While the play is set in the US, its topic hits close to home: abortion is still a crime in New South Wales, and the process of safely terminating a pregnancy across Australia is fraught with legal and bureaucratic restrictions. While it might seem extreme to watch two girls try to cause a termination through brute force, it’s not an uncommon or foreign occurrence.
Dry Land is a public reckoning with the experience of being a young woman, and at Kings Cross Theatre, Sydney’s theatrical social conscience, it’s especially confronting. It’s a tricky and cramped space inside a pub, but Isabel Hudson’s design plays cleverly into this: the cool locker room tiles and benches feel appropriately claustrophobic. There’s nowhere else for us to look – we must reckon with the fact that Amy will have to suffer an abortion here in this little room.

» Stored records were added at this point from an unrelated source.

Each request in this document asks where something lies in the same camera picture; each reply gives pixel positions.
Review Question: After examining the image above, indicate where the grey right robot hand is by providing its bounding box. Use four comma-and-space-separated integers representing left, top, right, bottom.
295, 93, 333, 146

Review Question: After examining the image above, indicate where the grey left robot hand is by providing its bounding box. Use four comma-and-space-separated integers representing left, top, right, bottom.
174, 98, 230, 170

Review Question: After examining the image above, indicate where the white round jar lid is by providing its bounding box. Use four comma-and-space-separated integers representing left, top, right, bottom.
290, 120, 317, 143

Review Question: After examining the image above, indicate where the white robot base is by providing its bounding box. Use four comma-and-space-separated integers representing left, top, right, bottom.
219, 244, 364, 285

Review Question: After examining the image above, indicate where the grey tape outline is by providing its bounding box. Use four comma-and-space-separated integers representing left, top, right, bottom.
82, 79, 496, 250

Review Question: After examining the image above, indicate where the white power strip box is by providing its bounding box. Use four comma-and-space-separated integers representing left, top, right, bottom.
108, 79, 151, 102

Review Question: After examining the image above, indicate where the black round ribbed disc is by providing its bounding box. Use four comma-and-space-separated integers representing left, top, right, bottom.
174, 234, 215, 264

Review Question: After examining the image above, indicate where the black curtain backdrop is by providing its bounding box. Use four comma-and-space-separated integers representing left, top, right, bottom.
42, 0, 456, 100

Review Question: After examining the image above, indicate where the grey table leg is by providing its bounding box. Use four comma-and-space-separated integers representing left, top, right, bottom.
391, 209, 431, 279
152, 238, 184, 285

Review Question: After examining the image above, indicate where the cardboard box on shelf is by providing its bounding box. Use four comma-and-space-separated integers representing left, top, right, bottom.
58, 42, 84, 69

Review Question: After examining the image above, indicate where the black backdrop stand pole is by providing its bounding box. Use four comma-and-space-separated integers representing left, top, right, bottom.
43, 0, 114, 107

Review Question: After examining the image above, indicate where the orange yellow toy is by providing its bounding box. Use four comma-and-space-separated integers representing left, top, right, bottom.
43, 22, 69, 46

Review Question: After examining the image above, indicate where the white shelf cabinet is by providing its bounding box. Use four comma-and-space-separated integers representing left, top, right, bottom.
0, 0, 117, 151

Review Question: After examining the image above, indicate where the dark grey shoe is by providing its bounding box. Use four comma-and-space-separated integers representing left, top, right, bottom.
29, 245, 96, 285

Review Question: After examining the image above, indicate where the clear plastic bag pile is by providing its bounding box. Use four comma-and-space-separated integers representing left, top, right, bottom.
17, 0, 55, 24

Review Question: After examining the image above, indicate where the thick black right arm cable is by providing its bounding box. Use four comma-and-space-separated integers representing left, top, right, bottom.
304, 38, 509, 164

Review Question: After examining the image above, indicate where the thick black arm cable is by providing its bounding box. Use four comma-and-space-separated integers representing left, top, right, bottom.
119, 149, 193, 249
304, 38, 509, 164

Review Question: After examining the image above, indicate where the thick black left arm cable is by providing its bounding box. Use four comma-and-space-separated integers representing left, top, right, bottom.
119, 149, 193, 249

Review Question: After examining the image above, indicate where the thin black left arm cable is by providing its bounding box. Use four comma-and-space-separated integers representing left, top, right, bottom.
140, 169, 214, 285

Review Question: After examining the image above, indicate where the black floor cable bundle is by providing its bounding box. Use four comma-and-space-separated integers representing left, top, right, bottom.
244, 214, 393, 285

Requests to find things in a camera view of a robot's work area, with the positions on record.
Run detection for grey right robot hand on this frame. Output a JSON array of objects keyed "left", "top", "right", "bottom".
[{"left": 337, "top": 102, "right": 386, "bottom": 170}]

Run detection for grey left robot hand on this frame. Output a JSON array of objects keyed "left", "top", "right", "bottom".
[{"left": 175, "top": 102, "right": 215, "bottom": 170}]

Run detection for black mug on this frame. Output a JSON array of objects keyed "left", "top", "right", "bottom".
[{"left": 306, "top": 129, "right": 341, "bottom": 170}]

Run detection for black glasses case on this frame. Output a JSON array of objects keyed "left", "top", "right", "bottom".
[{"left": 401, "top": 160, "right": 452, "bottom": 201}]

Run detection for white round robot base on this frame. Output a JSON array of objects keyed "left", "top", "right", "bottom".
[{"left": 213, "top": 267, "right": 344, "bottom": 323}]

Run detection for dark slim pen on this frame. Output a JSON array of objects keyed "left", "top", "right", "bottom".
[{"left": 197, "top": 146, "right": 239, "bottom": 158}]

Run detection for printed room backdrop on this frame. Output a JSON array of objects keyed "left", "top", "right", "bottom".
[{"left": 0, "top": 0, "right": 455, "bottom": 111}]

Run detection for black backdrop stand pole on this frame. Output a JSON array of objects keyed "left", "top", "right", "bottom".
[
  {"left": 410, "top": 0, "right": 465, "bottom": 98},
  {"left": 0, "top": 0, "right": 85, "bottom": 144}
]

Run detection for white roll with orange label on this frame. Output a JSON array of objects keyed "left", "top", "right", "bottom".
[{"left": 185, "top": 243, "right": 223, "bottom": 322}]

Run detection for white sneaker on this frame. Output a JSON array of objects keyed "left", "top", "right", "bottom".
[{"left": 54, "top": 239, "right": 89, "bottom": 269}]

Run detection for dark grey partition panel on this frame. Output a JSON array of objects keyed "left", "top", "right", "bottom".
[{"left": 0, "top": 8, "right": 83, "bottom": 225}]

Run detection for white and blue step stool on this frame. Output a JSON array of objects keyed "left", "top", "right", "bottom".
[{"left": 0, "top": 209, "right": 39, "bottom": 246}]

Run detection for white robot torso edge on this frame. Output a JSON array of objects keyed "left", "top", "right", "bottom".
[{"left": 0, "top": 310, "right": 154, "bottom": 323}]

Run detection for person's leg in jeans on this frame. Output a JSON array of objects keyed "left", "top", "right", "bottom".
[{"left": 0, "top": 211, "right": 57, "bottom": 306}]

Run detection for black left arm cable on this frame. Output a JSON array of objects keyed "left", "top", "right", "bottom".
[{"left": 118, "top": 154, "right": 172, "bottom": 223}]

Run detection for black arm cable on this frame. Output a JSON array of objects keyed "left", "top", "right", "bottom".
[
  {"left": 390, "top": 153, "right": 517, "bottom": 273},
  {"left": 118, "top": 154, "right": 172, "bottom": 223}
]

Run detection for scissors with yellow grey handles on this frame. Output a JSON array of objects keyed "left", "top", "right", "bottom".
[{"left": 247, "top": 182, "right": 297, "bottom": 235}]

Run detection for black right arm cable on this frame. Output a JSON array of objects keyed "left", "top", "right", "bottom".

When Amy and Ester are alone onstage during the play’s bloody climax, it’s as though all air has been sucked out of the room. To say that it’s a visceral moment is not an exaggeration – in fact it might be an understatement. This is a play that you can feel collide with your body. You might sweat, you might have goosebumps, you may feel clammy or sick. It’s a clear-eyed reminder of the reality of some women’s bodies: the amount of emotional and physical labour undertaken by women who menstruate and have children, but also the ways in which all women’s bodies are co-opted to serve male social, religious and conservative agendas: through sex, through violence, through manipulation. Our bodies are frequently not our own.
Beyond their physical bodies, Amy and Ester’s lives are also deeply impacted by the superstructures that place men in positions of power and control over women. Amy has secret depth and ambition even her best friend doesn’t know about; to survive in a world that values women as objects means dumbing herself down in public. Ester has her sights on a swimming scholarship, but a rigorous, Svengali-like former coach has left her with physical and mental trauma. The time she lost to recovery has also made all but one talent scout lose interest in her as a prospect.
Spiegel intersects these stories of bodies placed under extreme stress due to hostile takeover with another, broader theme: near the play’s end, a scene focuses on Ester’s school assignment on the occupation and colonisation of Florida’s swamplands. As she dutifully describes how its First Nations inhabitants were killed and the natural beauty of the state built over for the sake of industry and commerce, a larger pattern emerges: there are long lines of sorrow, power, authority and oppression in all our history books; our patriarchal, societal beginnings have perpetuated both environmental and personal wounds.
Dry Land offers no solution to these deep-seated failings of our social structure. There are no solutions to give. Rather, it shows us the truth of two women in crisis - their strength and their distress, yes, but also their irrefutable, invaluable humanity.
A cautionary note: the theatre runs warm, the content of the play is intense, and there isn’t much room between seats. You might want to take off your winter jacket before the play starts, and if you’re the squeamish sort, maybe a glass of water. There was a (minor!) fainting incident on opening night.